> [Problem to solve]: Your answer must match the data word for word.

--- Raw data Enclosed Below ---

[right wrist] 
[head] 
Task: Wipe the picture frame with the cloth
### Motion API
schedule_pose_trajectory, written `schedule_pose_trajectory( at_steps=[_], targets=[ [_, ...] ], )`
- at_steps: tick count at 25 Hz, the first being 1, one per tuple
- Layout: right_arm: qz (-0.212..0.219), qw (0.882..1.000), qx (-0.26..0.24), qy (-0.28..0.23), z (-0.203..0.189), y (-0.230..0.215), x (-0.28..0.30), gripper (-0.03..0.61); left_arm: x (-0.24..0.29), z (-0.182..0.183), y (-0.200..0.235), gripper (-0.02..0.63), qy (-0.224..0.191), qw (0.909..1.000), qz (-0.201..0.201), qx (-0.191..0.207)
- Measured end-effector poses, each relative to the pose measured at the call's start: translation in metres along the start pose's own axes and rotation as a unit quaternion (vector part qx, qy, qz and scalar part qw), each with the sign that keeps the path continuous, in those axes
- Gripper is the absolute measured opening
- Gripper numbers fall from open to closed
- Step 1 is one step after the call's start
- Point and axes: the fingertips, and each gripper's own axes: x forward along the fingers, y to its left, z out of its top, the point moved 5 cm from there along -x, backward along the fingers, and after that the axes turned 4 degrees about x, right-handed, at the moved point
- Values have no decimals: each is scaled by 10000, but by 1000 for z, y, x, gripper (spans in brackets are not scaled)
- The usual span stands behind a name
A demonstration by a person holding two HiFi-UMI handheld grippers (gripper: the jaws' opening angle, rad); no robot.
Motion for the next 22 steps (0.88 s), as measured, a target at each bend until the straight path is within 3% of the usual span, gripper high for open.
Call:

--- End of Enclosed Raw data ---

> [Response to the exercise]:
[right wrist] 
[head] 
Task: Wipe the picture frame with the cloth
### Motion API
schedule_pose_trajectory, written `schedule_pose_trajectory( at_steps=[_], targets=[ [_, ...] ], )`
- at_steps: tick count at 25 Hz, the first being 1, one per tuple
- Layout: right_arm: qz (-0.212..0.219), qw (0.882..1.000), qx (-0.26..0.24), qy (-0.28..0.23), z (-0.203..0.189), y (-0.230..0.215), x (-0.28..0.30), gripper (-0.03..0.61); left_arm: x (-0.24..0.29), z (-0.182..0.183), y (-0.200..0.235), gripper (-0.02..0.63), qy (-0.224..0.191), qw (0.909..1.000), qz (-0.201..0.201), qx (-0.191..0.207)
- Measured end-effector poses, each relative to the pose measured at the call's start: translation in metres along the start pose's own axes and rotation as a unit quaternion (vector part qx, qy, qz and scalar part qw), each with the sign that keeps the path continuous, in those axes
- Gripper is the absolute measured opening
- Gripper numbers fall from open to closed
- Step 1 is one step after the call's start
- Point and axes: the fingertips, and each gripper's own axes: x forward along the fingers, y to its left, z out of its top, the point moved 5 cm from there along -x, backward along the fingers, and after that the axes turned 4 degrees about x, right-handed, at the moved point
- Values have no decimals: each is scaled by 10000, but by 1000 for z, y, x, gripper (spans in brackets are not scaled)
- The usual span stands behind a name
A demonstration by a person holding two HiFi-UMI handheld grippers (gripper: the jaws' opening angle, rad); no robot.
Motion for the next 22 steps (0.88 s), as measured, a target at each bend until the straight path is within 3% of the usual span, gripper high for open.
Call:

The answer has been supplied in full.